• What is being asked
Retype the following data exactly, but leave its pictures out.

• Data shown
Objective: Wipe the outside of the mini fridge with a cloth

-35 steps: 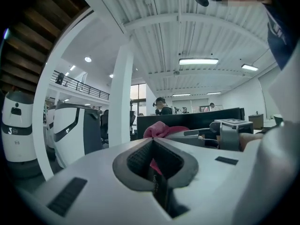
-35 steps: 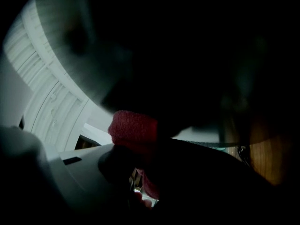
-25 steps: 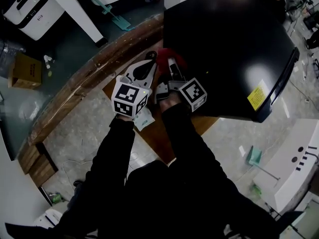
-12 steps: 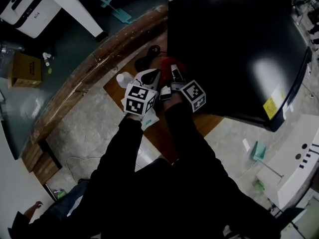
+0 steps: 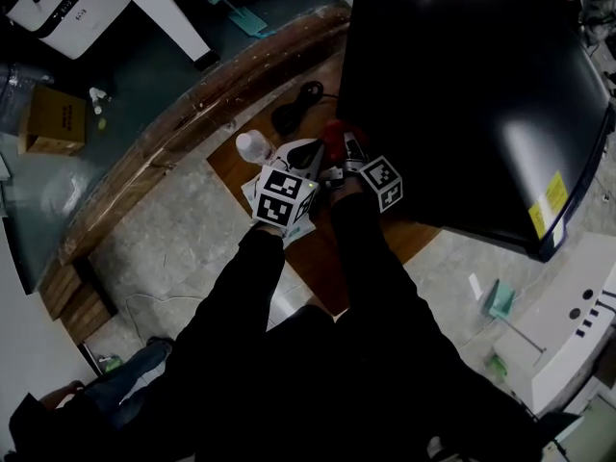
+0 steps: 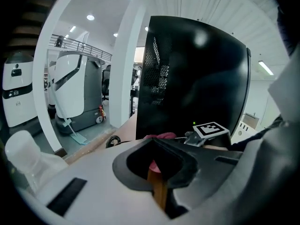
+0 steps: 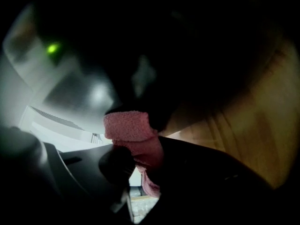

• Exercise solution
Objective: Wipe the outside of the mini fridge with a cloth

-35 steps: 
-35 steps: 
-25 steps: 
-12 steps: 
+0 steps: 
+0 steps: 
+0 steps: 

Whatever the exercise asked has now been answered.